● Work to be completed: Begin at the line below that has "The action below". Stop after the line that has "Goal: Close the", repeating each line exactly and leaving out the pictures.

● Records for this task:
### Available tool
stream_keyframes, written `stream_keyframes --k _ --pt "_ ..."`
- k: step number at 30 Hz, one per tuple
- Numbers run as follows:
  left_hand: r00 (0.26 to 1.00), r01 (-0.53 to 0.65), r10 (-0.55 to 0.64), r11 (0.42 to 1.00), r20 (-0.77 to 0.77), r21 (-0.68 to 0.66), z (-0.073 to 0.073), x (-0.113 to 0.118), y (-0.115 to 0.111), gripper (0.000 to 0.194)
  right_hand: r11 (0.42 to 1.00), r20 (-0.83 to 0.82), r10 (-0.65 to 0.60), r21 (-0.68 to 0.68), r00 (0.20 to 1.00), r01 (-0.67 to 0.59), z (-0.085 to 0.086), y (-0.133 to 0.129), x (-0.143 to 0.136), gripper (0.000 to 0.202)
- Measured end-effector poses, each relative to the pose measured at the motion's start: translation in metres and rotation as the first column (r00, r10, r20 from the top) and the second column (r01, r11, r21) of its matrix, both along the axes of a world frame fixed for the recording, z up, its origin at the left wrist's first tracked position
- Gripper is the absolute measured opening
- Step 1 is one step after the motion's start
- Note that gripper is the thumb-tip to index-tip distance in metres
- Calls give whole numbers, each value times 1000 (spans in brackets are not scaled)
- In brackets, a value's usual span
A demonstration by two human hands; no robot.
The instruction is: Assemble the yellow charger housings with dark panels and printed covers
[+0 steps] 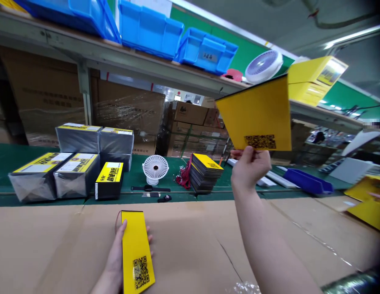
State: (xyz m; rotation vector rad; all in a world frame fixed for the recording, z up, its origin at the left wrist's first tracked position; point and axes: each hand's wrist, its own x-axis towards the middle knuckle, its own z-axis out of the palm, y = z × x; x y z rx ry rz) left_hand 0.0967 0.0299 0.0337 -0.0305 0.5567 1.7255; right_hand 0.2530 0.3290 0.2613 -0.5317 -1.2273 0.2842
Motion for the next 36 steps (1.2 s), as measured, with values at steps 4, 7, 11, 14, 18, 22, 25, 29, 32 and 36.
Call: stream_keyframes --k 4,7,11,14,18,22,25,29,32,36 --pt "1000 -9 9 1000 -14 -17 -3 0 1 71 966 -80 180 -175 980 -192 -15 11 2 29" --pt "1000 -19 19 1000 -23 -16 -4 -1 2 71 891 -157 264 -339 952 -303 -42 28 -3 30" --pt "1000 14 -14 1000 7 -4 -2 -1 1 71 740 -250 303 -547 920 -392 -72 50 -4 23" --pt "999 31 -31 1000 20 0 2 0 -1 71 584 -319 299 -685 899 -437 -86 62 0 18" --pt "1000 19 -19 999 10 35 3 0 -1 70 417 -347 292 -793 891 -445 -95 70 9 26" --pt "999 24 -25 999 34 23 4 0 -1 70 335 -317 314 -845 895 -417 -97 65 11 30" --pt "1000 -11 11 1000 4 7 6 0 -1 67 348 -246 325 -867 913 -358 -103 39 1 35" --pt "988 -147 144 987 -57 -56 6 -2 0 65 397 -103 510 -853 854 -340 -139 -51 -11 55" --pt "964 -266 260 957 -59 -120 1 -8 2 64 395 168 856 -822 488 -411 -183 -135 -13 88" --pt "937 -349 346 931 -49 -101 -6 -16 4 60 502 537 837 -673 108 -544 -233 -201 -30 84"
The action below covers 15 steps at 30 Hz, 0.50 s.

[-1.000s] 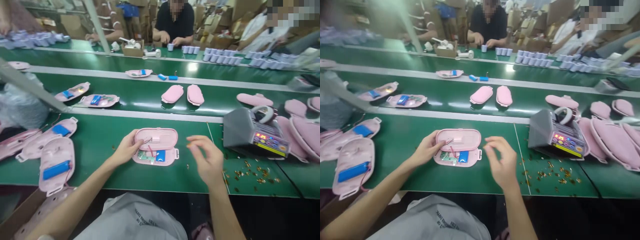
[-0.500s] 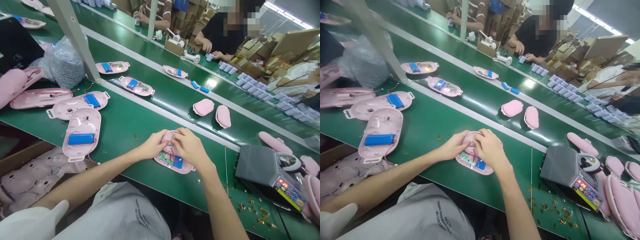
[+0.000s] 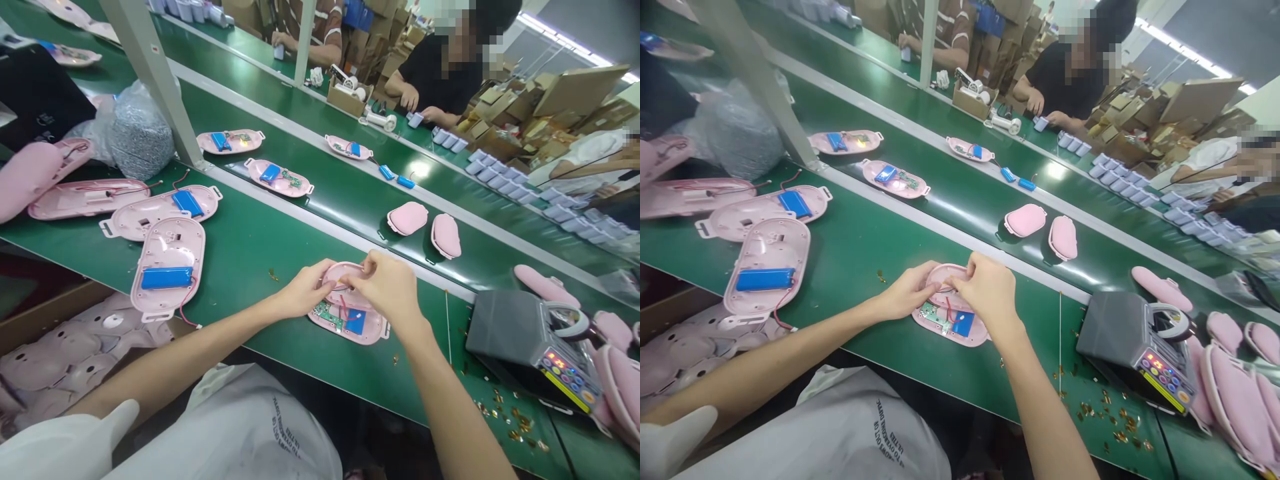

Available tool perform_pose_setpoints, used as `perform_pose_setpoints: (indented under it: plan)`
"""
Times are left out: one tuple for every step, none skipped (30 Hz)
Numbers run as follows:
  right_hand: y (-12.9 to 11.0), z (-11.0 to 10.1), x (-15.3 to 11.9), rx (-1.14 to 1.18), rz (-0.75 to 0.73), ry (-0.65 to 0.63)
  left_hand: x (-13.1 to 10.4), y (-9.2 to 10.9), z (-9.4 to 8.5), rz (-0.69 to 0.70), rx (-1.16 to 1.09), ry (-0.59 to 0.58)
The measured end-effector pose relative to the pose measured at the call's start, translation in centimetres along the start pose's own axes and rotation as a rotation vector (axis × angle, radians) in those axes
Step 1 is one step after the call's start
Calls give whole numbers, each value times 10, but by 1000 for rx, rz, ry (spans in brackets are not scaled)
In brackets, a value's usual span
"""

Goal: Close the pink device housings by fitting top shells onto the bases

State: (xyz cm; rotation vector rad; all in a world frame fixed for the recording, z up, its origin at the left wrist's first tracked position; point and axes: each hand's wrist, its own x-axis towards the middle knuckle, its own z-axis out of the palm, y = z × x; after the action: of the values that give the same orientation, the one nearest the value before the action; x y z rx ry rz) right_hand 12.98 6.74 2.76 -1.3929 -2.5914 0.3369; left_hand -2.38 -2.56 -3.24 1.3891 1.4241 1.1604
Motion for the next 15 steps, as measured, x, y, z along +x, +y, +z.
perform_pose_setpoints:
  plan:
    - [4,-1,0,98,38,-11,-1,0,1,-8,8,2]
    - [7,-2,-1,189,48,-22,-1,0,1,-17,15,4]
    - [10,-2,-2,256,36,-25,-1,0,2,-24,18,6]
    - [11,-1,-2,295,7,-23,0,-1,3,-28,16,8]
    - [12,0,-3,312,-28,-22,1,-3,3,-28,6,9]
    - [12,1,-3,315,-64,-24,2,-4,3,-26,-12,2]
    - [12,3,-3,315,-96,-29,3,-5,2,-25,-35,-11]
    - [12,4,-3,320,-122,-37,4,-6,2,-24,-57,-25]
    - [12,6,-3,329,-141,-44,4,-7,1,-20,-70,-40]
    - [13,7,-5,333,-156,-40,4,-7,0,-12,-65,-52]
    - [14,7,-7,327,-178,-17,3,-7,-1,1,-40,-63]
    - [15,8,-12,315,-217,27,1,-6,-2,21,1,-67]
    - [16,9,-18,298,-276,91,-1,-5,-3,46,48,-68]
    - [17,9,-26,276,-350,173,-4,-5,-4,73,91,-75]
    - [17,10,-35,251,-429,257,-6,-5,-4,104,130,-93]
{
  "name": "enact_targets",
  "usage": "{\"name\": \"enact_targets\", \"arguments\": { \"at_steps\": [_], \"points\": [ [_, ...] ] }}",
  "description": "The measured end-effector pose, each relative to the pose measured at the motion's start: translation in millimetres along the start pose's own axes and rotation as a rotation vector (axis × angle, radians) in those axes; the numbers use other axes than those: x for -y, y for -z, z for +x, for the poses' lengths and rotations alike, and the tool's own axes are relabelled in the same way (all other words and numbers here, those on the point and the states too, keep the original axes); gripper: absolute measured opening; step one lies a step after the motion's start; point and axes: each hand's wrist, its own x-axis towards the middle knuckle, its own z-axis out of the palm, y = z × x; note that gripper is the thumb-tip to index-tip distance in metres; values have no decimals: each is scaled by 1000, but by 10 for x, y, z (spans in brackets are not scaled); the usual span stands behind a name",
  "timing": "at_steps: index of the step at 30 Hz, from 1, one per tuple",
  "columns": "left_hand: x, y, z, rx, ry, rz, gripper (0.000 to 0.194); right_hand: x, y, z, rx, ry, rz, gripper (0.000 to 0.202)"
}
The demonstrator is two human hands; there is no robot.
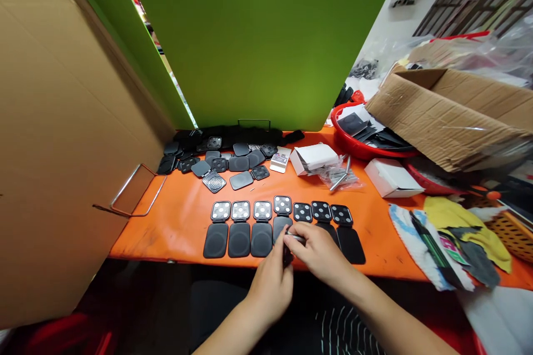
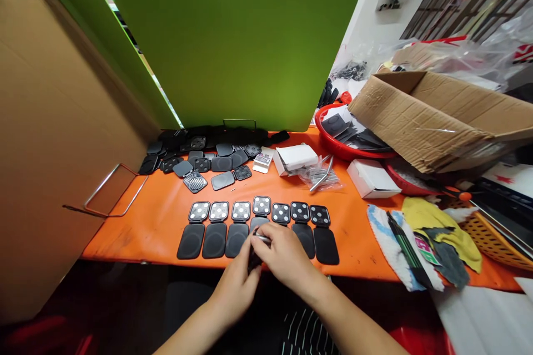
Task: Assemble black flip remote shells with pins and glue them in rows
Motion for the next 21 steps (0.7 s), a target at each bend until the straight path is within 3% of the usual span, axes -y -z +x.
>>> {"name": "enact_targets", "arguments": {
  "at_steps": [4,6,14,18,21],
  "points": [
    [-54,24,122,-163,123,-380,33,-82,-102,7,51,-100,503,41],
    [-89,58,144,-195,111,-449,30,-112,-118,-16,18,-187,611,43],
    [-162,132,22,-171,27,-191,35,-72,-126,-83,8,-181,423,39],
    [-234,181,40,-155,-78,57,29,-24,-137,-111,-9,-127,367,38],
    [-250,202,64,-131,-88,92,29,2,-126,-124,-21,-123,370,39]
  ]
}}
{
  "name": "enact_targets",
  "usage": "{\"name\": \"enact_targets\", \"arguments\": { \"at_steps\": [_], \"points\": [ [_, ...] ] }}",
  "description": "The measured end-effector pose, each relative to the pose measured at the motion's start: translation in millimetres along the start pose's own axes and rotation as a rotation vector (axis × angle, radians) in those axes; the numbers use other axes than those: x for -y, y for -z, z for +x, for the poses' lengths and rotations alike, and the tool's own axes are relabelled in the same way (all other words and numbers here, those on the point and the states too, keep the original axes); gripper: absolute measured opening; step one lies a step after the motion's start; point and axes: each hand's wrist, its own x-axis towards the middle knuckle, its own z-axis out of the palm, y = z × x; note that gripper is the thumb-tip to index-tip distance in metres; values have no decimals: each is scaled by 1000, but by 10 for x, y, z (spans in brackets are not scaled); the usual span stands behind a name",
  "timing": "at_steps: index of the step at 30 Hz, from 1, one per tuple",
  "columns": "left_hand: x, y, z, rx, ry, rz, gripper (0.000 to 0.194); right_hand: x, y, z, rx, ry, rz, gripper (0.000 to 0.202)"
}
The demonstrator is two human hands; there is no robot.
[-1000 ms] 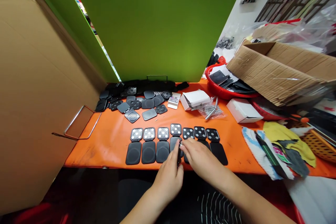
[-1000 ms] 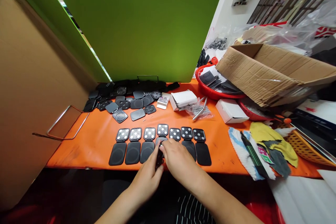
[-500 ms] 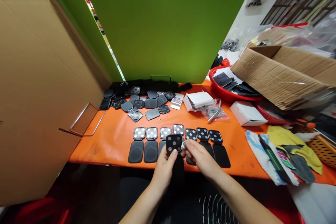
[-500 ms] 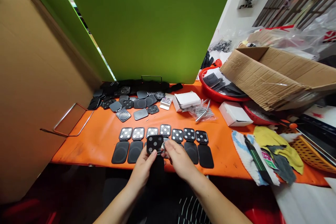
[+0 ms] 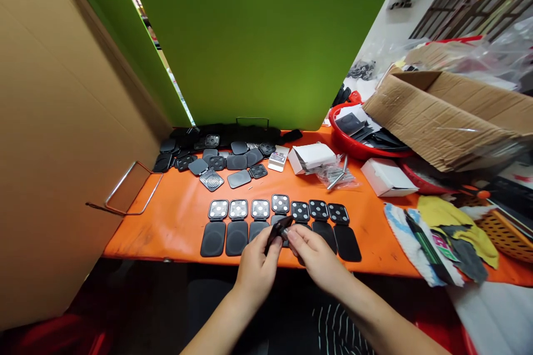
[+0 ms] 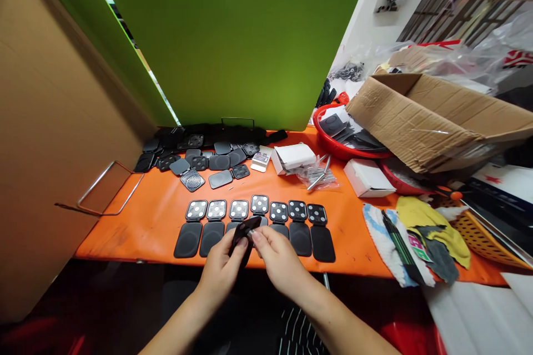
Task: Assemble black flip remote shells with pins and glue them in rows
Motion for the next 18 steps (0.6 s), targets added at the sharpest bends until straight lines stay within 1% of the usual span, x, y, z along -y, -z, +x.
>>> {"name": "enact_targets", "arguments": {
  "at_steps": [3,6,8,9,10,12,15,17,18],
  "points": [
    [20,-5,-4,19,-30,-21,29,44,3,-1,3,41,-123,36],
    [23,2,-18,22,-85,85,34,91,-9,4,-47,94,-299,33],
    [12,20,-12,28,-83,130,37,102,-16,11,-59,109,-354,32],
    [6,30,-2,28,-63,111,36,97,-16,18,-51,108,-353,32],
    [1,38,13,25,-33,60,35,86,-14,27,-35,102,-334,31],
    [2,45,53,-4,58,-121,29,51,-5,52,16,82,-240,32],
    [20,31,112,-61,229,-432,21,-1,-3,96,94,20,16,36],
    [34,17,134,-101,283,-518,24,-11,-25,120,118,-52,194,39],
    [40,13,138,-122,269,-500,27,-6,-43,128,112,-87,260,41]
  ]
}}
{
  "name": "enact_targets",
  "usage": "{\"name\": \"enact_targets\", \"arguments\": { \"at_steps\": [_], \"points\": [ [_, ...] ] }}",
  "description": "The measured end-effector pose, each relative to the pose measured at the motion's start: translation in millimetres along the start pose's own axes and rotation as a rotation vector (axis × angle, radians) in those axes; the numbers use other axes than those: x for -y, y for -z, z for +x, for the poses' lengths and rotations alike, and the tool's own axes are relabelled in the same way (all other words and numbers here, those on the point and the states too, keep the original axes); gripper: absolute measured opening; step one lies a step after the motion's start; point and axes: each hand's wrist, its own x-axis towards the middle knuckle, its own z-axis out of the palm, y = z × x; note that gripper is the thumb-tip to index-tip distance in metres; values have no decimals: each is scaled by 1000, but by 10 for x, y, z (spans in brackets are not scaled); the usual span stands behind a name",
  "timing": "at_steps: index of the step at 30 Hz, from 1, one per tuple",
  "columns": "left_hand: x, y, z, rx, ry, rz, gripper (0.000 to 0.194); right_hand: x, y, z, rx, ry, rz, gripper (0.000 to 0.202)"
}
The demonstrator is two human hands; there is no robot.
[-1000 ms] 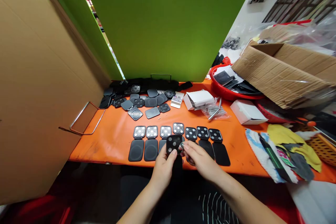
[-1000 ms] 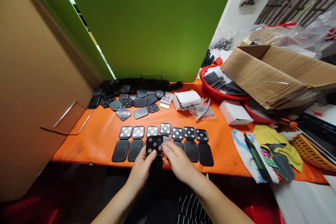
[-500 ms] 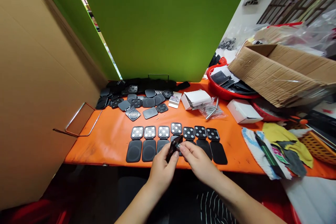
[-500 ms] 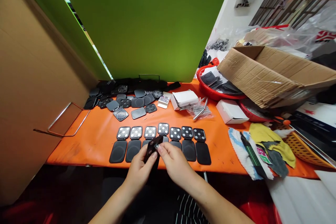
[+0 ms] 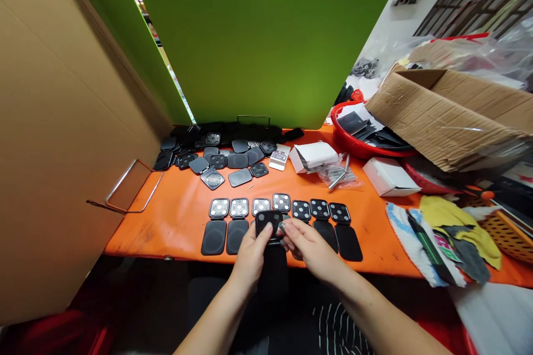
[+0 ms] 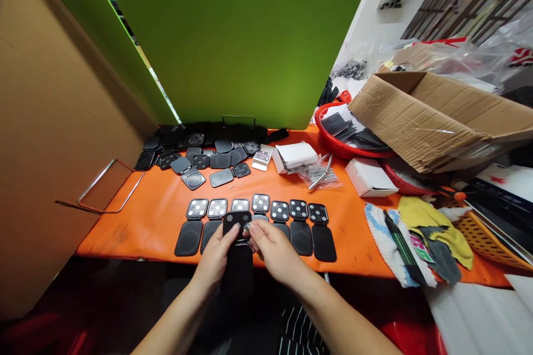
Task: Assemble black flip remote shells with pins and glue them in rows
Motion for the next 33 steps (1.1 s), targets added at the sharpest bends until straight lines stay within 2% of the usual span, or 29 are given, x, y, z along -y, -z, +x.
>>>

● Result:
The action below covers 15 steps at 30 Hz, 0.50 s.

[-1.000s] 
[-0.500s] 
[+0.000s] 

Available tool perform_pose_setpoints, used as `perform_pose_setpoints: (indented under it: plan)`
"""
Times are left out: one tuple for every step, none skipped (30 Hz)
Numbers run as follows:
  right_hand: y (-12.9 to 11.0), z (-11.0 to 10.1), x (-15.3 to 11.9), rx (-1.14 to 1.18), rz (-0.75 to 0.73), ry (-0.65 to 0.63)
  left_hand: x (-13.1 to 10.4), y (-9.2 to 10.9), z (-9.4 to 8.5), rz (-0.69 to 0.70), rx (-1.16 to 1.09), ry (-0.59 to 0.58)
The measured end-effector pose relative to the pose measured at the call's start, translation in centimetres along the start pose's own axes and rotation as a rotation vector (axis × angle, radians) in those axes
Step 1 is one step after the call's start
Calls give whole numbers, each value times 10, but by 1000 for rx, rz, ry (spans in brackets are not scaled)
In brackets, a value's usual span
"""

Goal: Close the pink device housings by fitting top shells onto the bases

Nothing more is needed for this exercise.